S.L. contends that the aforementioned evidence was 
 inadmissible based on rule 404(b) of the Texas Rules of Evidence. Tex. R. Evid. 404(b). He also contends 
 that the evidence was inadmissible for impeachment purposes under rule 609(a) 
 because he never denied that any of the offenses occurred. Tex. R. Evid. 609(a). He maintains that 
 the evidence was introduced solely to prejudice the jury.
        1. 
Standard of Review
        A 
trial court’s rulings in admitting or excluding evidence are reviewable under 
an abuse of discretion standard. Nat’l Liab. & Fire Ins. Co. v. Allen, 
15 S.W.3d 525, 527 (Tex. 2000). An appellate court must uphold the trial 
court’s evidentiary ruling if there is any legitimate basis in the record for 
the ruling. Owens-Corning Fiberglas Corp. v. Malone, 972 S.W.2d 35, 43 
(Tex. 1998).
 
 
        2. 
Parental Conduct
        Termination 
of parental rights based upon subsection (D) and/or (E) focuses on the conduct 
of the parent. See Avery v. State, 963 S.W.2d 550, 553 (Tex. 
App.—Houston [1st Dist.] 1997, no writ.). Evidence of criminal 
conduct, convictions, and imprisonment prior to the birth of a child is relevant 
to the issue of whether a parent engaged in a course of conduct that endangered 
the child’s well-being. See S.F., 32 S.W.3d at 322.
        The 
evidence regarding S.L.’s prior criminal behavior, convictions, and 
imprisonment was not offered to prove conduct in conformity or to impeach his 
credibility as a witness. See Tex. 
R. Evid. 404(b), 609(a). Instead, it was relevant and probative to 
whether he engaged in a course of conduct that endangered B.M.L. Accordingly, we 
hold that the trial court did not abuse its discretion by admitting the 
evidence.
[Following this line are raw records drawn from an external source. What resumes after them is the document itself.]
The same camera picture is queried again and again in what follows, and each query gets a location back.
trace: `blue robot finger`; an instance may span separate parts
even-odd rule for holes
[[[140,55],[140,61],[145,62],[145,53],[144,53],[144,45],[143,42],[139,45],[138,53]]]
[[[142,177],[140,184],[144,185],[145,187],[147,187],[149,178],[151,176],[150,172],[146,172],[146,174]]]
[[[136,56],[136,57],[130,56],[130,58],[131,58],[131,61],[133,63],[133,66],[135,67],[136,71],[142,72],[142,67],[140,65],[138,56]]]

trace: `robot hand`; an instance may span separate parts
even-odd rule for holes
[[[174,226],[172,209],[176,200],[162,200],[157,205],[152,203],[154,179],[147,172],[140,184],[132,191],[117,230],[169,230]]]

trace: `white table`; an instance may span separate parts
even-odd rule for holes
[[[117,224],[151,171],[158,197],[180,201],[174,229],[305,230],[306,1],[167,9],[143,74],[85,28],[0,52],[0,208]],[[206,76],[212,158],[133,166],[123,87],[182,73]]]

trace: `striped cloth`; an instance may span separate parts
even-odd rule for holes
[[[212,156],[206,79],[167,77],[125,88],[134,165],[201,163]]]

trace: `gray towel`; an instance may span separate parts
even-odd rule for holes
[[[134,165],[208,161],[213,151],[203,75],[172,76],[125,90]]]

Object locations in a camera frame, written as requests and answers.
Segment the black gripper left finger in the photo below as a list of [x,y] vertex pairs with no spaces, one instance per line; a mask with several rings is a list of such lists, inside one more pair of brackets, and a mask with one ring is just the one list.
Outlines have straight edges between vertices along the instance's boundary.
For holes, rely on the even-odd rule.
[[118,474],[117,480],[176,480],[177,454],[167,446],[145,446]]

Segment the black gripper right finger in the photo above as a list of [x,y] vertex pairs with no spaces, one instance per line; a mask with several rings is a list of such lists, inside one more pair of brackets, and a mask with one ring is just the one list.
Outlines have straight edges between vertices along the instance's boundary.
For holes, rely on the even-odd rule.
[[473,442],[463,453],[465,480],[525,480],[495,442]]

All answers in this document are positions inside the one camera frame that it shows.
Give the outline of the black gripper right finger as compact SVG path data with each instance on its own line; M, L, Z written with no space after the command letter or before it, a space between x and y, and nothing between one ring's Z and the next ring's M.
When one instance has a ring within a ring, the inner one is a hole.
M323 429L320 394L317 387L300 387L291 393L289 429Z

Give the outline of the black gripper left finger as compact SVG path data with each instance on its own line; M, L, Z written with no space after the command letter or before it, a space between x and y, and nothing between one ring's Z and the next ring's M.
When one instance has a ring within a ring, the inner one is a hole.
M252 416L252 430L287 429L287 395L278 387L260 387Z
We overrule S.L.’s third point.
VI. CONCLUSION
        Having 
overruled each of P.G.’s points and each of S.L.’s points, we affirm the 
trial court’s judgment.
 
                                                          SUE 
WALKER
                                                          JUSTICE
 
PANEL 
F:   CAYCE, C.J.; GARDNER and WALKER, JJ.